WORK INSTRUCTION:
Your task is to transcribe the material that follows, line by line and exactly.

- - - - - - -

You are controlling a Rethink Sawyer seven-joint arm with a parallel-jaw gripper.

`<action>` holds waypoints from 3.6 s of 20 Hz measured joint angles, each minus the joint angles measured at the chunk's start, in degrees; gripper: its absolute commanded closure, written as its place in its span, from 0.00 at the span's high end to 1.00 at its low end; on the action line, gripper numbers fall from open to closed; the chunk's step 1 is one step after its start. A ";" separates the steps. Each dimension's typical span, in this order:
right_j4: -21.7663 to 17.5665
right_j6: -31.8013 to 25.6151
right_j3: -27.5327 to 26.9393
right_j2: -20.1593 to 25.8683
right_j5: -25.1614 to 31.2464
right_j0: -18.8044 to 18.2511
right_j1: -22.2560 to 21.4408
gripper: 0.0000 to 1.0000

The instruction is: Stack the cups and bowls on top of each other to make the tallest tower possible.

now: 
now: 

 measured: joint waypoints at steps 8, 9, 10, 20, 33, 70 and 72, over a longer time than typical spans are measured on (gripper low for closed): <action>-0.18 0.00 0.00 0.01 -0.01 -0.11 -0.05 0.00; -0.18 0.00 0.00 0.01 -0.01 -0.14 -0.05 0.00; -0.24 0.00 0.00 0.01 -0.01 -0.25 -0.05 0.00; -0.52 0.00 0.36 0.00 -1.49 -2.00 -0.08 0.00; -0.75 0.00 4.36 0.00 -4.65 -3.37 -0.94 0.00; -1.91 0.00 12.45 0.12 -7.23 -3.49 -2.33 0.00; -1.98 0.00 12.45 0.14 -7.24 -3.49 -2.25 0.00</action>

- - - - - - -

PROBLEM SOLUTION:
You are controlling a Rethink Sawyer seven-joint arm with a parallel-jaw gripper.

`<action>` holds waypoints from 3.6 s of 20 Hz measured joint angles, each minus the joint angles measured at the chunk's start, in degrees; gripper: its absolute commanded closure, written as its place in its span, from 0.00 at the span's high end to 1.00 at its low end; on the action line, gripper numbers fall from open to closed; the chunk's step 1 is one step after its start. A ";" separates the steps. Each dimension's typical span, in this order:
right_j4: -21.7663 to 17.5665
right_j6: -31.8013 to 25.6151
right_j3: -27.5327 to 26.9393
right_j2: -20.1593 to 25.8683
right_j5: -25.1614 to 31.2464
right_j0: -18.8044 to 18.2511
right_j1: -22.2560 to 21.4408
gripper: 0.0000 to 1.0000

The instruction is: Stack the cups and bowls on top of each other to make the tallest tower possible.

now: 
now: 

 measured: joint waypoints at steps 8, 9, 10, 20, 33, 70 and 72, over a longer time than typical spans are measured on (gripper low for closed): <action>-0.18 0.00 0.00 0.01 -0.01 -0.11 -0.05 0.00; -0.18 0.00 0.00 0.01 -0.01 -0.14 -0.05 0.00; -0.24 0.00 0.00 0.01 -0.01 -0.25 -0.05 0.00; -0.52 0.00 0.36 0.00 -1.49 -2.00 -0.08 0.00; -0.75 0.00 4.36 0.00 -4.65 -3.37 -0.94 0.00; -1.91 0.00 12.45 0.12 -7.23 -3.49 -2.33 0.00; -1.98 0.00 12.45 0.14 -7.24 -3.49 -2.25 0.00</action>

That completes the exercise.